Slideshow: The shadow diagrams were rendered at the stated times on the slides for select dates (Oct 21, June 21, March 21, Dec 21, Nov 26), renderings by Stephen Bohus, BLA. A photo of the rezoning information sign is also included in the slides (photo taken on October 25, 2021).
While there was supposed to be a rezoning ban on tower applications during the Broadway Plan public consultation process, developers are exploiting loopholes, and evidence shows that the City of Vancouver is actively encouraging and accepting applications. A number of blockbuster towers are already working their way through City Hall. One aspect of towers is their impacts on shadows, especially when towers are being proposed at a high point over a declining slope to the north, as we see in the case of the Fairview Slopes, which are home to thousands of residents and businesses. Is access to the sky important? Are shadow impacts important? Some may argue saying no, but we say yes. So the next step is to look at how the City actually deals with shadow analysis in preparing for public input and the final decision by our elected officials.

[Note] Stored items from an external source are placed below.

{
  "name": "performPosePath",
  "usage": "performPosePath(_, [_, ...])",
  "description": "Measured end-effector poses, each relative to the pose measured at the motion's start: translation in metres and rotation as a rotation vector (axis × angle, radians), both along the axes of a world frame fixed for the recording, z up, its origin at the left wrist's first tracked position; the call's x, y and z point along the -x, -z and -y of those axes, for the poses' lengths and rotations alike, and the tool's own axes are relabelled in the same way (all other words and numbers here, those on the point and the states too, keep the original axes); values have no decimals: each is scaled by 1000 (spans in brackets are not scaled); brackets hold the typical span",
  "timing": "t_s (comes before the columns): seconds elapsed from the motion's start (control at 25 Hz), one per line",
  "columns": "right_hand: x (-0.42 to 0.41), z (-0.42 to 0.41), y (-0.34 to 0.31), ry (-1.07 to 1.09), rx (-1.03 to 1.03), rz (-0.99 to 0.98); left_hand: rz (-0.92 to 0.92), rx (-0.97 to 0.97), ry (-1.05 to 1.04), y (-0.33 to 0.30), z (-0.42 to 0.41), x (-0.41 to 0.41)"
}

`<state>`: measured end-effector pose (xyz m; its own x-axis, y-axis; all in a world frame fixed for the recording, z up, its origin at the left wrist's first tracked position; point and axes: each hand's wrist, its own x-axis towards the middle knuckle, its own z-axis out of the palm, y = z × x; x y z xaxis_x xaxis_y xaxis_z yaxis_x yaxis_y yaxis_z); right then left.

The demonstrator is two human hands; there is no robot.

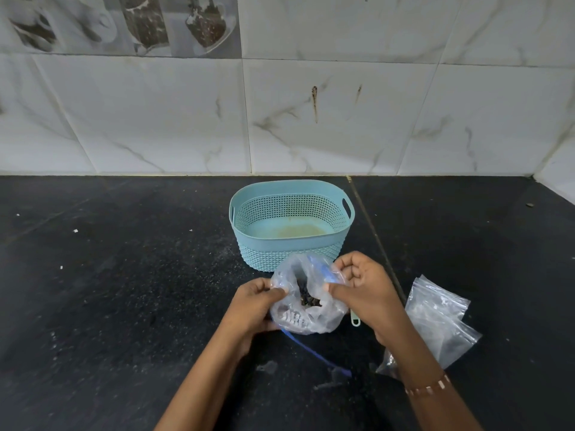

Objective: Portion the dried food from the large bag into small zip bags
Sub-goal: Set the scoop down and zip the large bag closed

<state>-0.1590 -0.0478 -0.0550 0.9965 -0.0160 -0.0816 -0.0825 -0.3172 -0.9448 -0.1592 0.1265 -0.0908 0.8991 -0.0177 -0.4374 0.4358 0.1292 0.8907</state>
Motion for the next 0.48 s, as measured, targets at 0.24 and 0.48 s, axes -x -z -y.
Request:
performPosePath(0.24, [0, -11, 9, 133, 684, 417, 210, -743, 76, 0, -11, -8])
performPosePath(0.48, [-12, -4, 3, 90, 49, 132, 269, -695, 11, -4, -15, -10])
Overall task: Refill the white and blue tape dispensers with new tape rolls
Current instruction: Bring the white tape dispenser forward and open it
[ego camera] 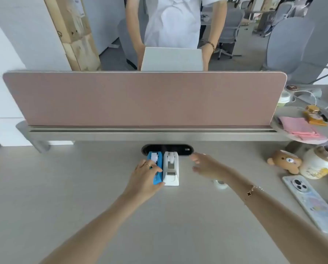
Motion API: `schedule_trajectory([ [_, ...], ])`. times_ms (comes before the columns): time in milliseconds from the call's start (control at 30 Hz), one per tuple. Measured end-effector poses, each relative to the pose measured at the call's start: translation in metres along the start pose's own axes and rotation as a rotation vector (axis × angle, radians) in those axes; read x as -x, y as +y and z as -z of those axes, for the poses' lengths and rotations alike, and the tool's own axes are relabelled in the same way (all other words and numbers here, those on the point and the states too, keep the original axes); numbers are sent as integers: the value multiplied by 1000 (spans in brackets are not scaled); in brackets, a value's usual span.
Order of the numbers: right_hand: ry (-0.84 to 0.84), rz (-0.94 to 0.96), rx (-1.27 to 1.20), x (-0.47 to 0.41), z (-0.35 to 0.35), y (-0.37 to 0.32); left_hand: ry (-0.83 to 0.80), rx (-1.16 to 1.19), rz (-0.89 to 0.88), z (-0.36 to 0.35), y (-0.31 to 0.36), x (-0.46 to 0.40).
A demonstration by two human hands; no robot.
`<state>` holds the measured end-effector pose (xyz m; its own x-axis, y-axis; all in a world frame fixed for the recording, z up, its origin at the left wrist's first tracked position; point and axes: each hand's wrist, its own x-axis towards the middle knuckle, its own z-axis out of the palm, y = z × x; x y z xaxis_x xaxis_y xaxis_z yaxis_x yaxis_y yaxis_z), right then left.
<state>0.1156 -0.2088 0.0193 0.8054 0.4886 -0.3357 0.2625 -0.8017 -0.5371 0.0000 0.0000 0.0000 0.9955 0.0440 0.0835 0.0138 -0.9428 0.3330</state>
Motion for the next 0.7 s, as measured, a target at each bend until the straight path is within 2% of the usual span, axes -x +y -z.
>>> schedule_trajectory([
  [133, 9, 45, 18, -30, -27, 3, 177, -20, -54, -30, -12, -6],
  [300, 137, 131, -195, -55, -45, 3, 438, -121, -216, -52, -16, -15],
  [467, 240, 187, -241, -60, -52, 4, 488, -206, -299, -53, -23, -21],
  [700, 220, 238, -202, -56, -48, -8, 426, -185, -271, -47, -14, -20],
])
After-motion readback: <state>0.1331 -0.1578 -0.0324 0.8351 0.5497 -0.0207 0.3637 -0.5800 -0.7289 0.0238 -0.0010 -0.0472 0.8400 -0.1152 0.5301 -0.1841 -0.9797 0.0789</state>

There’s a rezoning application in progress for a 24-storey office tower at 1395 West Broadway. The site is the current Toyota dealership site at the northeast corner of Hemlock and West Broadway. Despite the rezoning ban during the Broadway Plan, the City is advancing this application for Yuanheng BH Developments Limited (CEO Grant Lin). City staff are holding a Virtual Open House event that apparently began on October 18th and runs until November 7, 2021 (for more information shapeyourcity.ca/1395-w-broadway). Regarding the Virtual Open House rezoning at 1395 West Broadway, the City has not yet posted this information on the rezoning information signs (photos from October 25th).
In order to look at the cumulative shadow impacts in Fairview, we’ve included renderings that have three concurrent tower proposals. The renderings can be created interactively in real time at any time of the year, time of day and vantage point using the software package Unreal Engine (more on the model later).
Meanwhile, not far away, the rezoning application for a 39-storey tower at 1477 West Broadway will have a Virtual Open House run from November 15 to December 05, 2021 (details at https://shapeyourcity.ca/1477-w-broadway).
The 28-storey tower proposal at 2538 Birch Street is in the development permit stage and going to the Development Permit Board on November 15, 2021 (details at https://shapeyourcity.ca/2538-birch-st).
The shadow analysis by the applicant at 1395 West Broadway could be more nuanced, as our 3D model demonstrates. Included below is a snapshot of one of the shadow diagrams from the applicant’s submission (left), with the same time for a shadow rendering (our version on right).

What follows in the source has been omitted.